At the time of the 1801 census, the property was home to a total of 36 people distributed among seven households. Pierre Lebouchiere, a language tutor, resided in the building with his wife Biene Neshie, their one-year-old son Carl Lebouchiere, the wife's 11-year-old daughter Jeannette Neshie, their maid Catrine Jørgensen, lodger Henning von Qvalen (1777–1853) and Qvalen's servant Johan Techel. Rudolph Ratenborg, a commissioner, resided in the building with his wife Kirstine Michelsen, a lodger, a servant and a maid. Hans Søemodt, a tailor, resided in the building with his wife Lycke Lange and a lodger. Carl Schinkel, a shoemaker, resided in the building with his wife Jacobine Zitsøe, their two-year-old daughter Anna Schinkel, three employees in Schinkel's shoemaker's workshop and one lodger. Christen Christensen, a gravedigger, probably associated with the adjacent cemetery, resided in the building with his wife Ingeborre Bendixen.

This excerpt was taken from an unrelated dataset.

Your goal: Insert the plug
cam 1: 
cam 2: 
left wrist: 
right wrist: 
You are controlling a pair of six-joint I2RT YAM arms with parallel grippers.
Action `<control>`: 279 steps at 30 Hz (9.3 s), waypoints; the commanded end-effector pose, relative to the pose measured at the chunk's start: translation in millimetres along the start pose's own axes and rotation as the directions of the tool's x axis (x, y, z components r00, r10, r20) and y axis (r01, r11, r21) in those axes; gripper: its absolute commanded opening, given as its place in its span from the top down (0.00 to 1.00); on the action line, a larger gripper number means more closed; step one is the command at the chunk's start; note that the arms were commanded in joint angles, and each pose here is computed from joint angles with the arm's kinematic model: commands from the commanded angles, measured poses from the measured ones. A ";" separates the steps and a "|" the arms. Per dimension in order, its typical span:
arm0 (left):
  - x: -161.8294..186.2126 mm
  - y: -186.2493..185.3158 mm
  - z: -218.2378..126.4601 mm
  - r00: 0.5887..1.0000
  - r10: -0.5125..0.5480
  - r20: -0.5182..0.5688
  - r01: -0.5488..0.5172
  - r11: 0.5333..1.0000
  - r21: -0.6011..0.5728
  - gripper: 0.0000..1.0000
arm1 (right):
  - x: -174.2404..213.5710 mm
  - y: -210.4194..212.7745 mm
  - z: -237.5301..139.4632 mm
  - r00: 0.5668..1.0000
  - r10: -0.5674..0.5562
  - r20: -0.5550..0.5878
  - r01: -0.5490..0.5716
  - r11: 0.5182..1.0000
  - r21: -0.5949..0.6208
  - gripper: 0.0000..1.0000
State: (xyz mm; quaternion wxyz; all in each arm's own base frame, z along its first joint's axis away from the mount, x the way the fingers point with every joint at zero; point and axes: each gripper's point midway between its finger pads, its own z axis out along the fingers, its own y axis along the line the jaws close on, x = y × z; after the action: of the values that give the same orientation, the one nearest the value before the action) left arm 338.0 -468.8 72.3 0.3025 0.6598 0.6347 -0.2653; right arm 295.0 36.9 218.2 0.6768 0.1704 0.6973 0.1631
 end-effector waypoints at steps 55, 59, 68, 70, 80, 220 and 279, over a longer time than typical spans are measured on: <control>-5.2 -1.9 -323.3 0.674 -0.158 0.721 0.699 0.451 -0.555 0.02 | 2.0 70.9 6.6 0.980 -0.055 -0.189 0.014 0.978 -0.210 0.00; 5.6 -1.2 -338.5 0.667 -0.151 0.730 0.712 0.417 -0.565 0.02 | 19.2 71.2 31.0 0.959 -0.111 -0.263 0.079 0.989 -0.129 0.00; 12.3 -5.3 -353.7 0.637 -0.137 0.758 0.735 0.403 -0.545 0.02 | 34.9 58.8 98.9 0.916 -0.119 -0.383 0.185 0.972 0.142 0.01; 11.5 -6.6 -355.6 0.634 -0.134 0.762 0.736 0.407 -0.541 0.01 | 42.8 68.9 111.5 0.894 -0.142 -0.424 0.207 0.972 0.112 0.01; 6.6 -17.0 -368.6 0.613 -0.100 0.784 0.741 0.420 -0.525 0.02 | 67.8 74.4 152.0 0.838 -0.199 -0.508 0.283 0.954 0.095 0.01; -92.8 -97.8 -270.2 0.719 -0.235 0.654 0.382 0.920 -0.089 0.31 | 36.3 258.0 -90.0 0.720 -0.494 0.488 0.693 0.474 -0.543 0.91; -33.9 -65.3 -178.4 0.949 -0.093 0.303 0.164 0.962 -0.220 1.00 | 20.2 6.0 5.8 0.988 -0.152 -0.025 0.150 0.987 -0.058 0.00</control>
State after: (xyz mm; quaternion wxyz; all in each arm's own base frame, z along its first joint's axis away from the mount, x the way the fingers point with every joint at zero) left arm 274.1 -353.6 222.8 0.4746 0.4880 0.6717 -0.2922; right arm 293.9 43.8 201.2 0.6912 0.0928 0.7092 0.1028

Jens Munck, an innkeeper, resided in the building with his wife Kirstine Pedersdatter, their three children (aged two to ten) and a lodger. The last household consisted of workman Peder Olsen, his wife Ellen Larsdatter, their two children (aged two and four) and one lodger.

The property was listed as No. 145 in the new cadastre of 1806. It was owned at the time by one Glade. The church and its churchyard had not been reconstructed after the fire and the site was now used as a marketplace. The street section along the square had been incorporated into with Vingårdstræde.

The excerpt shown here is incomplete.